Certo la storia non è così assurda se si pensa all’uso improprio e maniacale che facciamo della tecnologia, ma lo diventa quando i due innamorati (un essere umano e un pc tanto per chiarire le posizioni) si mettono a fare i gelosoni. Il quadro è presto dipinto: in un futuro non molto lontano, dove la tecnologia ha invaso il privato Theodore è un uomo solo, con alle spalle un matrimonio fallito e non riesce più a provare emozioni e stimoli vitali. Incuriosito da una pubblicità, decide di comprare un sistema operativo parlante, progettato per interagire con gli umani nelle attività giornaliere. Lo imposta con la personalità femminile e, ovviamente, se ne innamora. La particolarità di questo nuovo software, però, è quella di essere un’intelligenza artificiale in grado di evolversi e di godere di una sorta di libero arbitrio, rivelando non poche sorprese al nostro triste amante solitario che finirà per capire di non aver fatto un bell’affare. Non si può non riconoscere a Jonze la volontà di affrontare in modo coraggioso un tema complesso come la trasformazione tecnologia (e di conseguenza sociale) che affligge l’uomo contemporaneo, sempre più schiavo e eternamente connesso con software, palmari, smartphone che ne condizionano gli stati d’animo. A questo impianto di partenza, che sembrerebbe più o meno realistico, si aggiunge inoltre l’innegabile bellezza ed eleganza della scenografia, che costruisce un futuro dove geometria e ordine hanno preso il controllo della società (Shangai e Los Angeles sullo sfondo sono tra le poche scelte azzeccatissime). Jonze forse valeva portare al cinema il complesso rapporto tra umano e macchina: ma il suo film, man mano che va avanti, non ne parla affatto. La storia d’amore tra Theodore (un Phoenix bellissimo e convincente) che ad un certo punto vorresti inevitabilmente prendere a ceffoni e il computer con la voce di Scarlett Johansson (a noi ci è toccata purtroppo Micaela Ramazzotti che ha rovinato non poco la resa dialettica) è una normalissima storia d’amore tra due esseri umani, con bisticci, slanci d’affetto e incomprensioni.
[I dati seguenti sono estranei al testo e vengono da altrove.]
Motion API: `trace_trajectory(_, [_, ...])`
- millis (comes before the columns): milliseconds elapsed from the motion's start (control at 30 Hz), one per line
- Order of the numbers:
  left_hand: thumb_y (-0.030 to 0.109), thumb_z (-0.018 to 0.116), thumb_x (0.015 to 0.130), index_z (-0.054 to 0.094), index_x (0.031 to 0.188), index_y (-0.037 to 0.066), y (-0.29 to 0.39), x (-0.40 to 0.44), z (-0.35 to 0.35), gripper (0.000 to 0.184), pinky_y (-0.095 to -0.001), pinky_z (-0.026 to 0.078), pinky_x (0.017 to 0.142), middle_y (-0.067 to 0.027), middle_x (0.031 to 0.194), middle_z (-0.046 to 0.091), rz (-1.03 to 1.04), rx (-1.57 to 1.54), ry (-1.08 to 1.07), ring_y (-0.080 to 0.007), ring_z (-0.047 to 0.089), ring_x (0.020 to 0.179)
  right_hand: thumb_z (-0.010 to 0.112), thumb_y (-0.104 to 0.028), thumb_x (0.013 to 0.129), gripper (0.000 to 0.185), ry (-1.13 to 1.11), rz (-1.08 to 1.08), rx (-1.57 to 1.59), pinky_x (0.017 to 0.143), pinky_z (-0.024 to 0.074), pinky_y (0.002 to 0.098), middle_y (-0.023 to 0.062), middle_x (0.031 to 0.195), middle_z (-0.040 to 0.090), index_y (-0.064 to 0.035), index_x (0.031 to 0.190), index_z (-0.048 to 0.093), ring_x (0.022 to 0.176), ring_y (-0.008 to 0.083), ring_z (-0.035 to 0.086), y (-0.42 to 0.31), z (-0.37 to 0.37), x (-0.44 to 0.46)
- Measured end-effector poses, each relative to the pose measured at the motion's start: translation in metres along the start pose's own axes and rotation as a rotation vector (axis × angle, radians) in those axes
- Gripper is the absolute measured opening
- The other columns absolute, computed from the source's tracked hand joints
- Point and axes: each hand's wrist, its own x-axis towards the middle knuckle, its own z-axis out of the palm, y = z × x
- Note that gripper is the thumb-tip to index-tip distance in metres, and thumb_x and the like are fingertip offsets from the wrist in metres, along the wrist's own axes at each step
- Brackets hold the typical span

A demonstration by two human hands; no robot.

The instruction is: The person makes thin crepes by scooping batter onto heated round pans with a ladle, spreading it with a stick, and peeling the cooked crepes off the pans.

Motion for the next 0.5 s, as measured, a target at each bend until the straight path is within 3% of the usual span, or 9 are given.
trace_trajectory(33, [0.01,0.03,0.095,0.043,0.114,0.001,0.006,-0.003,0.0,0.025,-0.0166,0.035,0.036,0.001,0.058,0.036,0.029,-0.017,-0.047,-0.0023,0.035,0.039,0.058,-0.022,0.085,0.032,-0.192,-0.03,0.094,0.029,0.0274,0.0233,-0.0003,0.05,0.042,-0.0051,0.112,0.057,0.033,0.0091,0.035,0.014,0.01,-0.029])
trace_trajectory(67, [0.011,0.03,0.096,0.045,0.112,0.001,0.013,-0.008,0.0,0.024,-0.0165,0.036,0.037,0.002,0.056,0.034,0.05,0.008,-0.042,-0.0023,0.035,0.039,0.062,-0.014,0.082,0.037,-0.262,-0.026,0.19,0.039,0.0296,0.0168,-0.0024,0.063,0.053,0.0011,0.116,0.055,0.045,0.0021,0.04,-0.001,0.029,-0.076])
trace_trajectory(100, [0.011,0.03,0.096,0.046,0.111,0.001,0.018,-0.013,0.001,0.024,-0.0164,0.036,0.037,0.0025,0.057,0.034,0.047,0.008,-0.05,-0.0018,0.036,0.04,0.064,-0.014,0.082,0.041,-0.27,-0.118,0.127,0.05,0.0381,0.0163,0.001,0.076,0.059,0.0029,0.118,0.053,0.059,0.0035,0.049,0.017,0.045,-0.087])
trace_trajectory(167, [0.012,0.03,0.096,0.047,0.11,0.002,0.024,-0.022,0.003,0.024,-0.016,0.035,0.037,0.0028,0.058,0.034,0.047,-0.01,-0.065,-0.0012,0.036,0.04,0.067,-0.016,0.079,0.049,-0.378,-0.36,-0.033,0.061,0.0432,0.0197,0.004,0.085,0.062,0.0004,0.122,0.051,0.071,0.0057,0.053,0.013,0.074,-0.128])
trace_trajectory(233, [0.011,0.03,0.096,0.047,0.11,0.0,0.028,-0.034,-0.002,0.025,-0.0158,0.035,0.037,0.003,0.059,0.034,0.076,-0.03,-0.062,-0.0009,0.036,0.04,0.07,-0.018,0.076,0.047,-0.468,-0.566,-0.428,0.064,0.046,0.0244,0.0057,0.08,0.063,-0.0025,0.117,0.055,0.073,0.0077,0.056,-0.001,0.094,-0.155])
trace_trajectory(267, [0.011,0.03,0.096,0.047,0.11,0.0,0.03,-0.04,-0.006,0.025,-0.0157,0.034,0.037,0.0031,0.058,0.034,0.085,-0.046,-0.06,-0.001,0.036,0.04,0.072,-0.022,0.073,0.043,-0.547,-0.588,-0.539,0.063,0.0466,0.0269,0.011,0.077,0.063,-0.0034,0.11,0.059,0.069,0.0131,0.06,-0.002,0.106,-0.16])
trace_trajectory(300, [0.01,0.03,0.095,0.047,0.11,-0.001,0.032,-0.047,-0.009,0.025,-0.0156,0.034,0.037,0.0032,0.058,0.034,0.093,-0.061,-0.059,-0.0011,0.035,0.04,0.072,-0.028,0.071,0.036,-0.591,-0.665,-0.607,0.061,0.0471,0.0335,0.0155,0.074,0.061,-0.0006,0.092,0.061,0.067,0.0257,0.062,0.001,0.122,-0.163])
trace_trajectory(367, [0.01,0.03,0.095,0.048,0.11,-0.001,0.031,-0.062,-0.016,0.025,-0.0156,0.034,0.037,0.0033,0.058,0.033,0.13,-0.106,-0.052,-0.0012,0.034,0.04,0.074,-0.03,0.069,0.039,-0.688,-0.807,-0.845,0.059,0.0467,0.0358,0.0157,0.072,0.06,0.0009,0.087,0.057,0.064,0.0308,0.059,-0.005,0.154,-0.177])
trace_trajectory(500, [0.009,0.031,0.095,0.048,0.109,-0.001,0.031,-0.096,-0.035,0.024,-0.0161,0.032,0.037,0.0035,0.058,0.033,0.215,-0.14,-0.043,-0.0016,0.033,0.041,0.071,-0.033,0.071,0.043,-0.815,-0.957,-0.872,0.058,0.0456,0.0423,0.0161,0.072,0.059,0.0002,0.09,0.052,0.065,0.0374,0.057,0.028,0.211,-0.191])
Un po’ Sandra e Raimondo del web che litigano del quotidiano. Speri che ad un certo punto LUI rinsavisca, perché è veramente tutto troppo (inverosimile). Invece no. E' più facile rifugiarsi in un facile sentimentalismo, a tratti toccante e coinvolgente certo, ma assolutamente slegato dal contesto e soprattutto pesante da sopportare. Questo, vanifica in partenza, la possibilità di entrare in empatia con l’idea di nutrire dei sentimenti verso un computer. Insomma, Her risulta essere, a mio avviso irrisolto e poco credibile, come il vano e improbabile tentativo di consegnare le proprie emozioni a una macchina.
Se proprio dovete vederlo… almeno in lingua originale.